→ TASK REQUIREMENTS: Below are records with pictures. Reproduce exactly the lines from the line with "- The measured" to the line with "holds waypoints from", inclusive, and leave each picture out.

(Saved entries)
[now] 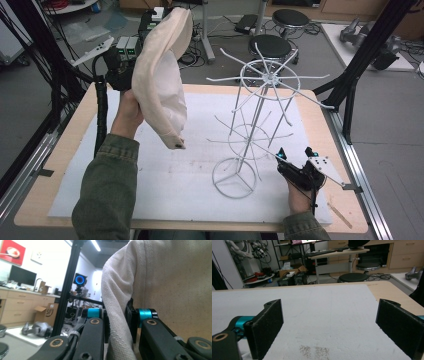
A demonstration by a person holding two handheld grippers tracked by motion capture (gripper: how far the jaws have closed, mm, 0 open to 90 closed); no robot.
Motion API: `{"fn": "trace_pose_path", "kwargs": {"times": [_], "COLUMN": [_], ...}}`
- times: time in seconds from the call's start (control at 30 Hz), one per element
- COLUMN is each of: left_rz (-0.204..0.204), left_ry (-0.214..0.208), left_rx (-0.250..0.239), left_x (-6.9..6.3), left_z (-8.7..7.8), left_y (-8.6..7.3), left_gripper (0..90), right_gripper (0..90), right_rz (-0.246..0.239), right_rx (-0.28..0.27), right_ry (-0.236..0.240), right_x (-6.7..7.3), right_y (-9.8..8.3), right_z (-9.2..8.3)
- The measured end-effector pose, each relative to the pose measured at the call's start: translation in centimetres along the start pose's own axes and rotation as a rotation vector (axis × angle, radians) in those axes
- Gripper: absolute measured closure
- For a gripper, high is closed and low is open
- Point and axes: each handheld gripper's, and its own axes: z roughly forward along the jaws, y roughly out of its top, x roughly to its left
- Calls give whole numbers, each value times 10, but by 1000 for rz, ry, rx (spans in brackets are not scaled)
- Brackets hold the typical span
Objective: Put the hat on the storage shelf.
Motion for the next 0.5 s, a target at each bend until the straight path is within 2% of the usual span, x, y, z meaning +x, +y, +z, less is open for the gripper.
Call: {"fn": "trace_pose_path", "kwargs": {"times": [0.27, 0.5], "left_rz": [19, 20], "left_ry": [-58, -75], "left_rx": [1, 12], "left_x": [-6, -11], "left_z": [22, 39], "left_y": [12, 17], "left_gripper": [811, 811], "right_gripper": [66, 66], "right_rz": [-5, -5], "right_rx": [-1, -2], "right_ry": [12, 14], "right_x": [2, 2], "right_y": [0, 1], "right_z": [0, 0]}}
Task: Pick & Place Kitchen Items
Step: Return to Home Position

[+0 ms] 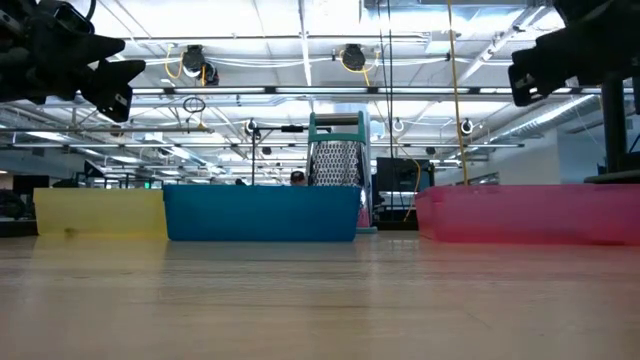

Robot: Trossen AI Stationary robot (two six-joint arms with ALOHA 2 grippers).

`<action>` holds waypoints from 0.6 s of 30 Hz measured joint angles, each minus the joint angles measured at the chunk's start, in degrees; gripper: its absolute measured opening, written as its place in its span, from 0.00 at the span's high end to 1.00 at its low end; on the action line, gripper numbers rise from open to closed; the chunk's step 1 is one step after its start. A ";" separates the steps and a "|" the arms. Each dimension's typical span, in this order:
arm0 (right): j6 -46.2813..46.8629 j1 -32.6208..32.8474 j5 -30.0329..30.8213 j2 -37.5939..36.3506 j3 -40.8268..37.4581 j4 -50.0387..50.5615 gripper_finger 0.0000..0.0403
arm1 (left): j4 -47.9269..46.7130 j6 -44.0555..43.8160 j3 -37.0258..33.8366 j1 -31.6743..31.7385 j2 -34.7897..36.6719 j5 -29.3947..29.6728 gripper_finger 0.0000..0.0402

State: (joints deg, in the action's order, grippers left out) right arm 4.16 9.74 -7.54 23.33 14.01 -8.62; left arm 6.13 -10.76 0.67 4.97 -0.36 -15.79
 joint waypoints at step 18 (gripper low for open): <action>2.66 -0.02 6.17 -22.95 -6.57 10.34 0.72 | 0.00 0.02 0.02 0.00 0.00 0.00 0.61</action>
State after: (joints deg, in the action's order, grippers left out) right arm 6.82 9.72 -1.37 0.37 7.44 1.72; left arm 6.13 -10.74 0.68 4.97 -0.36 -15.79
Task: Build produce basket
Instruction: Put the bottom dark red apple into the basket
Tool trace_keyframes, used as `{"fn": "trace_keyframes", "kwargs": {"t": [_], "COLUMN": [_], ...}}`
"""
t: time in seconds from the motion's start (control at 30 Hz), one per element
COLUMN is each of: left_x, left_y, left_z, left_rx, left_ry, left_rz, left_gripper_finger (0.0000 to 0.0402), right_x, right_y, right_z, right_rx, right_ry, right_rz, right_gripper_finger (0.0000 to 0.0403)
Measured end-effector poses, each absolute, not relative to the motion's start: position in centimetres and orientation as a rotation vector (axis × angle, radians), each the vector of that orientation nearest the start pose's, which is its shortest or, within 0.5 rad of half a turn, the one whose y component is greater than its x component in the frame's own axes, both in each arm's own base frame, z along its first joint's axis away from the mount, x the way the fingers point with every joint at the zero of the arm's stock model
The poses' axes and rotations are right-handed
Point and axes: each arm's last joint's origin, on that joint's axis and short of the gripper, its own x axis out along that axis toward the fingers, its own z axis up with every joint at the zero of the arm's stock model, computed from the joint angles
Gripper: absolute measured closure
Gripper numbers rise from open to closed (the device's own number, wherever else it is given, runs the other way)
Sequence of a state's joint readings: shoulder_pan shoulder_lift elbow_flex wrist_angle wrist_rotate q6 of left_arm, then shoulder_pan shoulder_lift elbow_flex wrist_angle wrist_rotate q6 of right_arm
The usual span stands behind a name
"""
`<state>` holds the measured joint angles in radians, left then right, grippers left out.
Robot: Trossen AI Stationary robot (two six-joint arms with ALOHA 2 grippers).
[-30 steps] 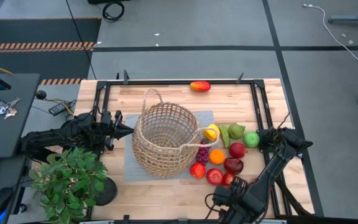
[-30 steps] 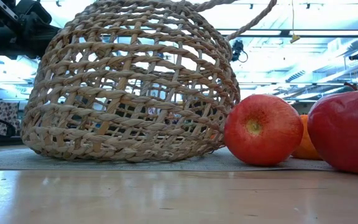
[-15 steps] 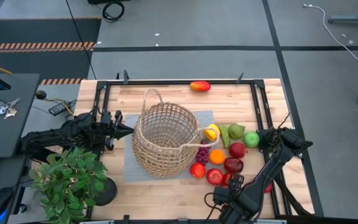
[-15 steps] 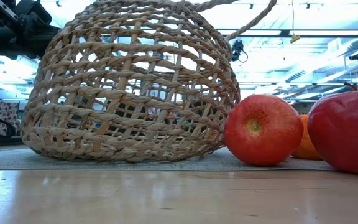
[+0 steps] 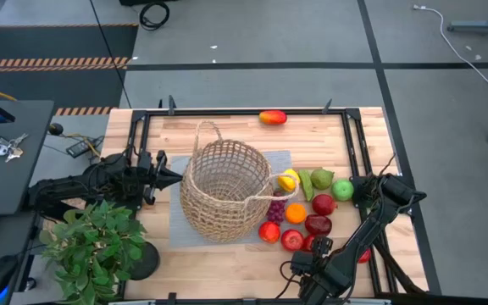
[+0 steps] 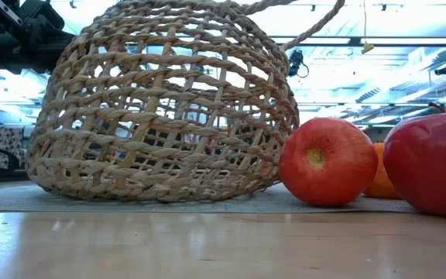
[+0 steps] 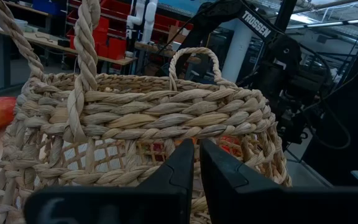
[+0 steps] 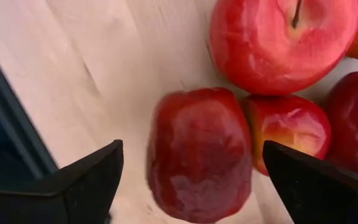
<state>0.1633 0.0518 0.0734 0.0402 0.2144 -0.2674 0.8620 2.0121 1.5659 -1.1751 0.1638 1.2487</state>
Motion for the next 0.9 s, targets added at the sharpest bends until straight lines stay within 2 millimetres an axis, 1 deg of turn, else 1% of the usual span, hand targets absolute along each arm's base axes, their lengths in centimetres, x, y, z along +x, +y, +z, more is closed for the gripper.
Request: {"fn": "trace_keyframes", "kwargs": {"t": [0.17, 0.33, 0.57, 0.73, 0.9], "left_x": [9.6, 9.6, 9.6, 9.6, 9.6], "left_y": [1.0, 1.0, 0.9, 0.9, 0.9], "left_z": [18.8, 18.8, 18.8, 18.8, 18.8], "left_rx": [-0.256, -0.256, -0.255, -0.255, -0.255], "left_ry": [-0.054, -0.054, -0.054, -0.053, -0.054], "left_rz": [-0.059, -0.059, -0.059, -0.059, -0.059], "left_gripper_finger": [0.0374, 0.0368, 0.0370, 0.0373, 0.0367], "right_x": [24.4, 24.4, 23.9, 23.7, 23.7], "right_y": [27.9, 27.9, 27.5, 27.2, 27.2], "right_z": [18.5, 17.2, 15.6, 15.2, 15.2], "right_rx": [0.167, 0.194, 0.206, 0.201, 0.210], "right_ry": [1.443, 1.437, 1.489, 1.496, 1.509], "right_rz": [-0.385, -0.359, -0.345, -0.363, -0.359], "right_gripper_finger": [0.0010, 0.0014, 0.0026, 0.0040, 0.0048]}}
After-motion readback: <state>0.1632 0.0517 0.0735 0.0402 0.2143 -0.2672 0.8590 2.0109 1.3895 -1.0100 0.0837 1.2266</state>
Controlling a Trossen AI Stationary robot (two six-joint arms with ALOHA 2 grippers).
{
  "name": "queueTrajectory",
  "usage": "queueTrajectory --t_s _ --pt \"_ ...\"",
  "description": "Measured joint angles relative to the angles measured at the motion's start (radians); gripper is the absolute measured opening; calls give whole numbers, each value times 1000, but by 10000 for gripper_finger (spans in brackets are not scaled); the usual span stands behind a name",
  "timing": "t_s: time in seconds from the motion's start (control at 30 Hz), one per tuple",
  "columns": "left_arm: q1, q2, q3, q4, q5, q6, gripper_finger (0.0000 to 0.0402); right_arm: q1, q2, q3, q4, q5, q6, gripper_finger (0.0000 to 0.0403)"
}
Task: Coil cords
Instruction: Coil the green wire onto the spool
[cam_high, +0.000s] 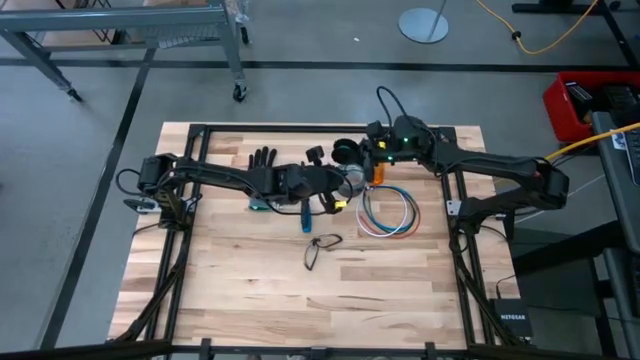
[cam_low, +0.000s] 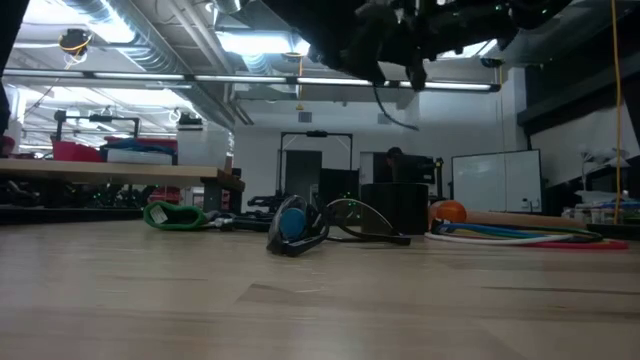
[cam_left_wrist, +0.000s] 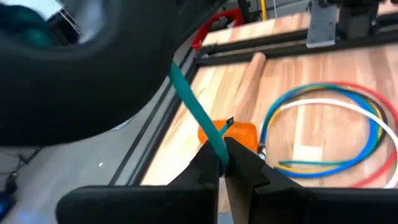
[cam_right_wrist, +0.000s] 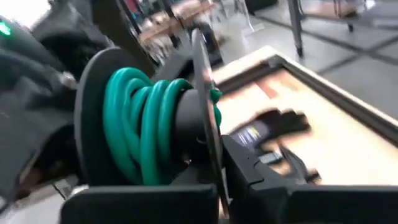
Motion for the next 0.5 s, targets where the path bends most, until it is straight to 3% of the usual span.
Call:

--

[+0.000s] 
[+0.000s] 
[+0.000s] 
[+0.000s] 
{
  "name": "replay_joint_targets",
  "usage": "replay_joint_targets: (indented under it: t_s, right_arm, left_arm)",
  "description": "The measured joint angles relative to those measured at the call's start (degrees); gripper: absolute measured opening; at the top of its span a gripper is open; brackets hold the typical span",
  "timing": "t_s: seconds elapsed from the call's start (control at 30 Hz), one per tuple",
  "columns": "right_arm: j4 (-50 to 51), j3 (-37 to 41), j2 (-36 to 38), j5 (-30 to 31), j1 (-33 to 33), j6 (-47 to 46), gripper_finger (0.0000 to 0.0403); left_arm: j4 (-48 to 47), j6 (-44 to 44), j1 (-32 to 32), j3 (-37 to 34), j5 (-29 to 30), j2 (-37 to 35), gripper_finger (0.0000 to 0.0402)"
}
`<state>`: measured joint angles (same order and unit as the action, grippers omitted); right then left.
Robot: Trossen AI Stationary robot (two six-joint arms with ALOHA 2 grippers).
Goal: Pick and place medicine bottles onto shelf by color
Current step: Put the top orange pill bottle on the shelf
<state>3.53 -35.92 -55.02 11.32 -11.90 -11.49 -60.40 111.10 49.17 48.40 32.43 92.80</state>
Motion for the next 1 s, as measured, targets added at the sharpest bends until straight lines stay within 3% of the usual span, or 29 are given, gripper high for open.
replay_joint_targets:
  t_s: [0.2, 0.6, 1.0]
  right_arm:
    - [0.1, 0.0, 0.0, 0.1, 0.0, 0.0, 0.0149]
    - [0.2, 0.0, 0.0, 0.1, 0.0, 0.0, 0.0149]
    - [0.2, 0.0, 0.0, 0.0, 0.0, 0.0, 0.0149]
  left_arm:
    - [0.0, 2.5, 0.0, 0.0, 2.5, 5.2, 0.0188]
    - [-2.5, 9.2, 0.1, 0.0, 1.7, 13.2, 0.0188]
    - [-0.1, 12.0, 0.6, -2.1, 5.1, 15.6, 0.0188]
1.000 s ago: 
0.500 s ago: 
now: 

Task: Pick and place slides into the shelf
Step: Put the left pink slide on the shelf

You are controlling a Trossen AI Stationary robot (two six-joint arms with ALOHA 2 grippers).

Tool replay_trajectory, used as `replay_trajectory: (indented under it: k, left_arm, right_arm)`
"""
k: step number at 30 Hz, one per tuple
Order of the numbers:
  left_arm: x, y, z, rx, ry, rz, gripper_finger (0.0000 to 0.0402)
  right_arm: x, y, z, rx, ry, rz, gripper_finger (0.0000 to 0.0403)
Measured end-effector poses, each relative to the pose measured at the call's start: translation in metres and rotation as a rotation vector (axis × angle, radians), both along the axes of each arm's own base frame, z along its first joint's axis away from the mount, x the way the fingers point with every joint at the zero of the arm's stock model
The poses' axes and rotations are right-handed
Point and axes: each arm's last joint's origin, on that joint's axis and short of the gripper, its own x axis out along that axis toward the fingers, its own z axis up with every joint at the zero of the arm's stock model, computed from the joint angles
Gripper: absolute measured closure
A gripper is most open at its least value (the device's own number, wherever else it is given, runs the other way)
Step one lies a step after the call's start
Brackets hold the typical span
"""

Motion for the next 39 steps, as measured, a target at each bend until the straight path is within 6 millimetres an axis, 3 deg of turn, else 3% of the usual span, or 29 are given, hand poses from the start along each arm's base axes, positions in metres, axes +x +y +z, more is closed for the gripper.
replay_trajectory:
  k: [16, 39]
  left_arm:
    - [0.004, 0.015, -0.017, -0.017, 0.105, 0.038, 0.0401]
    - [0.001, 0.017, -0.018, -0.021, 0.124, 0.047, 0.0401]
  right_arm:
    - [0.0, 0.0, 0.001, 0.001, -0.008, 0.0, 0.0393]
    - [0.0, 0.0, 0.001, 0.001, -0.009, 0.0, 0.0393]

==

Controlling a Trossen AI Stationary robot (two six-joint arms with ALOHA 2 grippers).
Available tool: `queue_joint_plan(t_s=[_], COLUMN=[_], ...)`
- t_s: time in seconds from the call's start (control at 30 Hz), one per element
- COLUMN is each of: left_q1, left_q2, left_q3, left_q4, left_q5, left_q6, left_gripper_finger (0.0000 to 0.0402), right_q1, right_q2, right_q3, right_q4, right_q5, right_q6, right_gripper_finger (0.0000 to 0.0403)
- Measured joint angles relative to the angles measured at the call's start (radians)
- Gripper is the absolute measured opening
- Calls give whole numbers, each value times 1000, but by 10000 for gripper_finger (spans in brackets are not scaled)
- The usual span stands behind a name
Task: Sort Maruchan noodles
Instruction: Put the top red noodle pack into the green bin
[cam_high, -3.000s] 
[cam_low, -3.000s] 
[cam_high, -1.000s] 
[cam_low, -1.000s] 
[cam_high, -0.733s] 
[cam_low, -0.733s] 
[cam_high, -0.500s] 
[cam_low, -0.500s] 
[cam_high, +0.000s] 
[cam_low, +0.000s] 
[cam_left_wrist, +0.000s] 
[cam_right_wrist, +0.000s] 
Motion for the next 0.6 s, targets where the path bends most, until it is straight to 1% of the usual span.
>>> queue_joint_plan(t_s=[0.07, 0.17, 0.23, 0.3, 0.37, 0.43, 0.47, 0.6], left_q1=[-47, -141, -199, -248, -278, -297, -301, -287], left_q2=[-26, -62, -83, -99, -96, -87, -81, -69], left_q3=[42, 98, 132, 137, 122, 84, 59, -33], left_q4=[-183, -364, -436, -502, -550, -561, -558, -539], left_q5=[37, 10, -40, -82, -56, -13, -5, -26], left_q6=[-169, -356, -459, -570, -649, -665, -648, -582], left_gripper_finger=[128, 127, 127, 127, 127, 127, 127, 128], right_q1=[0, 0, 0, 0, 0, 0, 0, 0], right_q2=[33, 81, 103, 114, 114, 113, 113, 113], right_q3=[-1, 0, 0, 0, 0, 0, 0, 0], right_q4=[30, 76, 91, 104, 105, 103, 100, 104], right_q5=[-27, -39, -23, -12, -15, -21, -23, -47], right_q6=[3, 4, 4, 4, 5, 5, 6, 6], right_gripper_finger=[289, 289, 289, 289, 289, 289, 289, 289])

→ SOLUTION TO THE PROBLEM:
- The measured end-effector pose, each relative to the pose measured at the call's start: translation in centimetres along the start pose's own axes and rotation as a rotation vector (axis × angle, radians) in those axes
- Gripper: absolute measured closure
- For a gripper, high is closed and low is open
- Point and axes: each handheld gripper's, and its own axes: z roughly forward along the jaws, y roughly out of its top, x roughly to its left
- Calls give whole numbers, each value times 10, but by 1000 for rz, ry, rx (spans in brackets are not scaled)
- Brackets hold the typical span
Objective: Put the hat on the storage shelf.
Motion for the next 0.5 s, a target at each bend until the straight path is within 2% of the usual span, x, y, z meaning +x, +y, +z, less is open for the gripper.
Call: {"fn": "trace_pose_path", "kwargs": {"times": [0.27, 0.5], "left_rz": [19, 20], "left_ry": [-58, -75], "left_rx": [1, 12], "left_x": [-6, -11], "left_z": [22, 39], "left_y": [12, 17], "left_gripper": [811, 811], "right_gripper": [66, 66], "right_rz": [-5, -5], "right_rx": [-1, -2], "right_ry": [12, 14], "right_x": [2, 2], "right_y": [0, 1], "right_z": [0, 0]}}
Task: Pick & Place Kitchen Items
Step: Return to Home Position

[+0 ms] 

Robot: Trossen AI Stationary robot (two six-joint arms with ALOHA 2 grippers).

`<action>` holds waypoints from 0.6 s of 30 Hz measured joint angles, each minus the joint angles measured at the chunk's start, in degrees; gripper: its absolute measured opening, written as its place in its span, from 0.00 at the span's high end to 1.00 at its low end; on the action line, gripper numbers rise from open to closed; the chunk's step 1 is one step after its start. A ";" separates the steps and a "|" the arms. Each dimension's typical span, in this order:

That covers the exercise completely.